Task item. Sift through the material below and return the lines with "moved".

Entries provided.

┄┄┄┄┄┄┄┄┄┄┄┄┄┄┄┄┄┄┄┄

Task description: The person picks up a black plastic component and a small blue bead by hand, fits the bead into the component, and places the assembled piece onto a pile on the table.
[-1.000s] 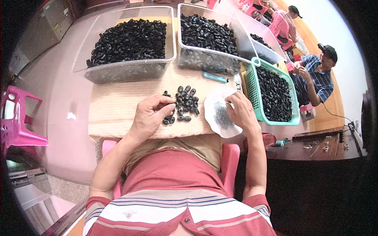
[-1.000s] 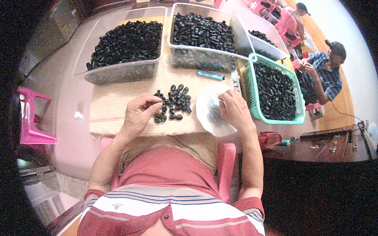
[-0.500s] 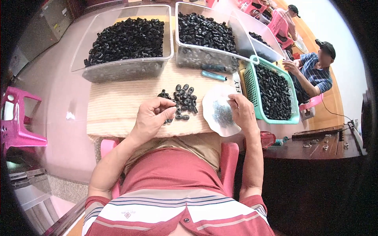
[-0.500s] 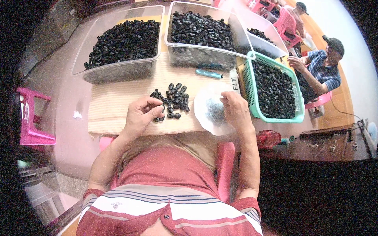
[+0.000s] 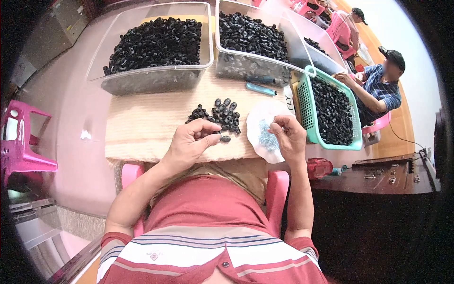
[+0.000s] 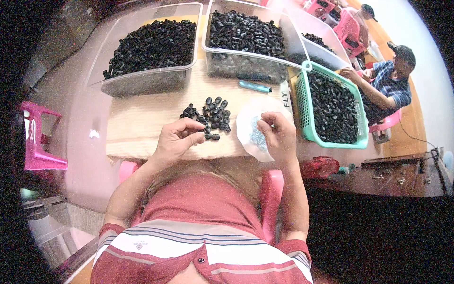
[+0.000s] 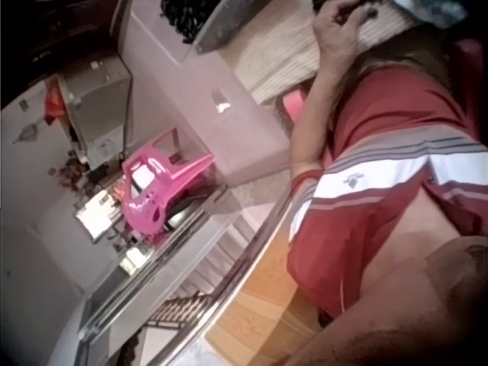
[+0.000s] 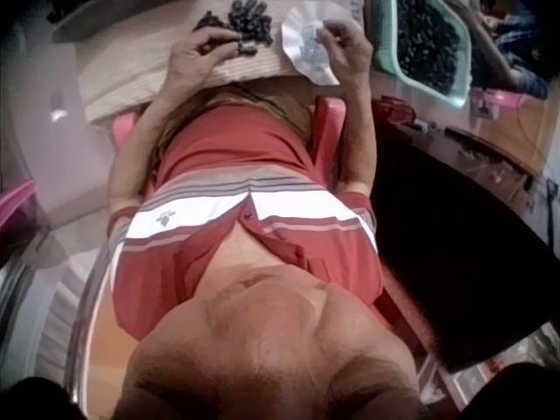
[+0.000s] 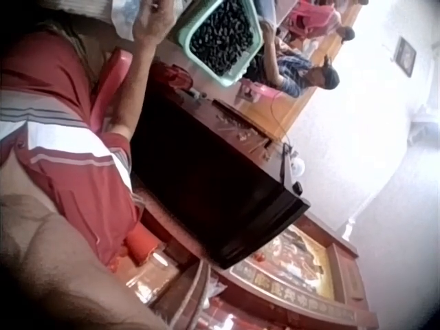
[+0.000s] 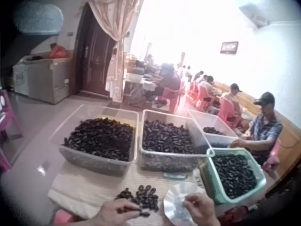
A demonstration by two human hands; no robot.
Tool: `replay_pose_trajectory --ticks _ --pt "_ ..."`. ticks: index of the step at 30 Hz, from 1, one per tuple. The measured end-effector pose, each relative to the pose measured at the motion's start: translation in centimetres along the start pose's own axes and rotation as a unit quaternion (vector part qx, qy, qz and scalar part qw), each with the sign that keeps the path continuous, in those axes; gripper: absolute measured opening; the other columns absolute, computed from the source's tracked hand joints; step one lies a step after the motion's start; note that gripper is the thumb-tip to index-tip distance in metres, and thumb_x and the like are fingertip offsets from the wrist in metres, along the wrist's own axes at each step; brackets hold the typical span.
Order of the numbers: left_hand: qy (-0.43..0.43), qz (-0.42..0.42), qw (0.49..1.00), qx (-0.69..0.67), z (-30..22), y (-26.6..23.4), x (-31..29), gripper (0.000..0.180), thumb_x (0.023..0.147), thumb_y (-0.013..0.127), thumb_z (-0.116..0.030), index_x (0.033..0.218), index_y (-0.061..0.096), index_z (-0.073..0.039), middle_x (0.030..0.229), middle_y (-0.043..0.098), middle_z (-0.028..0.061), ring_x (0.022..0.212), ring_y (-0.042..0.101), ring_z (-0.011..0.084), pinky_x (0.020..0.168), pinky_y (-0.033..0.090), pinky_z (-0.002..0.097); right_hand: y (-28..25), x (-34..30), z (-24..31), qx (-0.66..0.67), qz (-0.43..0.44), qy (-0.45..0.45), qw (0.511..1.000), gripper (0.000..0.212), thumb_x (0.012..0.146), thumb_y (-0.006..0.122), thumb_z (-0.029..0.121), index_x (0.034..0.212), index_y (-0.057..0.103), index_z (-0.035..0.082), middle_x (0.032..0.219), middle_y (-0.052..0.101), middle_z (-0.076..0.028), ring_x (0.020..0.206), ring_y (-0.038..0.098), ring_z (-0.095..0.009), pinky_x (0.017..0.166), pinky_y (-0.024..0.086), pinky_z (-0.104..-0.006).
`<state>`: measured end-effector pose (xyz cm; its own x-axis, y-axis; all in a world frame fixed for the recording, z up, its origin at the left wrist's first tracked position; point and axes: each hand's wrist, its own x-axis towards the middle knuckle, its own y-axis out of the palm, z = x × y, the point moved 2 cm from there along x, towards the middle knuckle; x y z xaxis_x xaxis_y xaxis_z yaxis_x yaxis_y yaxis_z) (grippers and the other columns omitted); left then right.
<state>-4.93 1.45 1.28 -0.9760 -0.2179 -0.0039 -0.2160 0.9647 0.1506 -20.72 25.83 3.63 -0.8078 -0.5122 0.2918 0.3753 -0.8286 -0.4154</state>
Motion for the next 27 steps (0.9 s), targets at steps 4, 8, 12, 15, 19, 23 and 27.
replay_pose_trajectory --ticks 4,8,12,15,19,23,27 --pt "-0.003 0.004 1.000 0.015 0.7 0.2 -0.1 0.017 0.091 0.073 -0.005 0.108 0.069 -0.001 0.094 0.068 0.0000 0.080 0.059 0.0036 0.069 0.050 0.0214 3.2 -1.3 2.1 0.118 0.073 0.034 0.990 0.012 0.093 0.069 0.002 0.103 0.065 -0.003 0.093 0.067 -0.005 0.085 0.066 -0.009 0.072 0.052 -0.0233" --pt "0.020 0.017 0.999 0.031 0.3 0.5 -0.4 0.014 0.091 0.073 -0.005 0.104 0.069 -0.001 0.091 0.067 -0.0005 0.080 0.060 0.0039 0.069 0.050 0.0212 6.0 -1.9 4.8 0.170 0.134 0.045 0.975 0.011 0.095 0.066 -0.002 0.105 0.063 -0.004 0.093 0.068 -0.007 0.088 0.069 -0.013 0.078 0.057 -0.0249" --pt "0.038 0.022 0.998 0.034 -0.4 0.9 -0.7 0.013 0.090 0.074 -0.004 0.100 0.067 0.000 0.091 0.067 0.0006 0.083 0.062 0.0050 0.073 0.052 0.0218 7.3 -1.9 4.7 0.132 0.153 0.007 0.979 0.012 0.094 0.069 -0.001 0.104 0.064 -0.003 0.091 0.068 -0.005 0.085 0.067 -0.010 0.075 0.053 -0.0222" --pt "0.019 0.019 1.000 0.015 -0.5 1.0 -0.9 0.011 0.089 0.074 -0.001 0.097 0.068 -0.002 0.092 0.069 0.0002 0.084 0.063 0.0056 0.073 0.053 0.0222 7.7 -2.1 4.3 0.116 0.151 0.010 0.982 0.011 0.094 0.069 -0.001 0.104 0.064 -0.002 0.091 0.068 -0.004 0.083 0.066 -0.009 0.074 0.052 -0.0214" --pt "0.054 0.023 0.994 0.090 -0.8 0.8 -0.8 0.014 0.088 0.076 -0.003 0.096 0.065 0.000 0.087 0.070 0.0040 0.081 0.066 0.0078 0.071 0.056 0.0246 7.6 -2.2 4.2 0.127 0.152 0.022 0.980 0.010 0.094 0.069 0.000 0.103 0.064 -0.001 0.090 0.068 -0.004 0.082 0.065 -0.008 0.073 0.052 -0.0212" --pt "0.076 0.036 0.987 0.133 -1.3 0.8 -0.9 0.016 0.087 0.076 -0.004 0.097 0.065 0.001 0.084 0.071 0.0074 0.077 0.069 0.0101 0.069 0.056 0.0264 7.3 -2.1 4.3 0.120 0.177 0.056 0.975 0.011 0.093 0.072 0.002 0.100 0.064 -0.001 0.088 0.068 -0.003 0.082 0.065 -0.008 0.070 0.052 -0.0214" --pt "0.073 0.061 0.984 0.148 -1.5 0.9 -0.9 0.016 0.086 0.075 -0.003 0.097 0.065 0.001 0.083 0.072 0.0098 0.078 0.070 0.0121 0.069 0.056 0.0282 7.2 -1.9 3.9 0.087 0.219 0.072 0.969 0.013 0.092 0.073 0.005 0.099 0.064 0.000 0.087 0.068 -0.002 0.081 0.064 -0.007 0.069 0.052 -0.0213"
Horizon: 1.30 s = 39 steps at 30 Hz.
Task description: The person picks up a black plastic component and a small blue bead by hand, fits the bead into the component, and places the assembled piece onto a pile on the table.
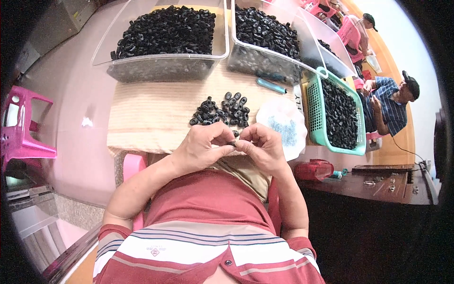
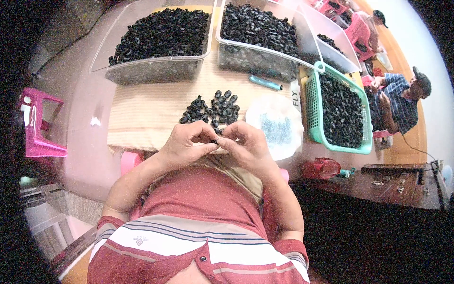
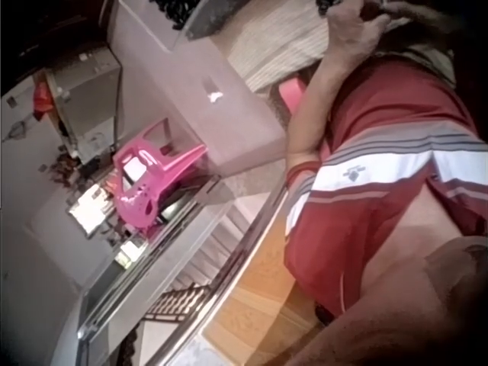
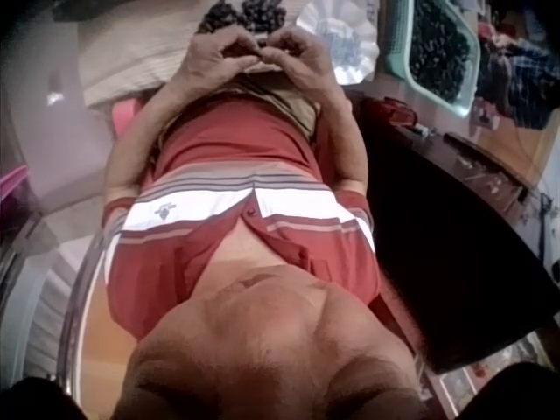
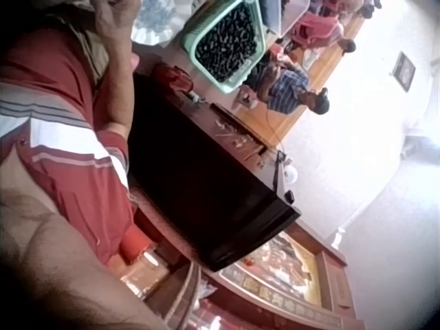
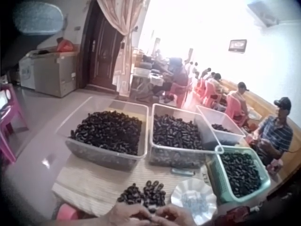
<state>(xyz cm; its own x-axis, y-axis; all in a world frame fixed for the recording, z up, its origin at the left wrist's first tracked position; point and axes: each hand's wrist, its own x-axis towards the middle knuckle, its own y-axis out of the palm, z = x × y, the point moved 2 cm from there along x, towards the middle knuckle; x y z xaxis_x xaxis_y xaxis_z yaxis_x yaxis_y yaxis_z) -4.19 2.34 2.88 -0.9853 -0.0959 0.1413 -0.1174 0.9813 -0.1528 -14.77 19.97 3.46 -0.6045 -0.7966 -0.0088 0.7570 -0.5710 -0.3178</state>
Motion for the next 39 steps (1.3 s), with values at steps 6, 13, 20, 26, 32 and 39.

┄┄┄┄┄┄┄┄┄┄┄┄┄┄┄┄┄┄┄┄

Answer box.
`<state>`: measured end-effector pose (xyz cm; its own x-axis, y-axis; all in a world frame fixed for the recording, z up, its origin at the left wrist's first tracked position; point and axes: each hand's wrist, its own x-axis towards the middle knuckle, its own y-axis out of the palm, z = x × y, the point moved 2 cm from there along x, towards the middle knuckle; x y z xaxis_x xaxis_y xaxis_z yaxis_x yaxis_y yaxis_z) (grippers and the other columns omitted); left then right.
<state>(xyz cm; its own x-axis, y-axis; all in a world frame fixed for the recording, z up, its origin at the left wrist's first tracked position; point and axes: each hand's wrist, its own x-axis towards the middle knuckle, its own y-axis out of the palm, z = x × y, the point moved 2 cm from there along x, towards the middle knuckle; x y z xaxis_x xaxis_y xaxis_z yaxis_x yaxis_y yaxis_z) -4.19 2.34 2.88 -0.9853 -0.0959 0.1413 -0.1174 0.9813 -0.1528 -14.77 19.97 3.46 -0.6045 -0.7966 -0.0088 0.7570 -0.5710 -0.3178</state>

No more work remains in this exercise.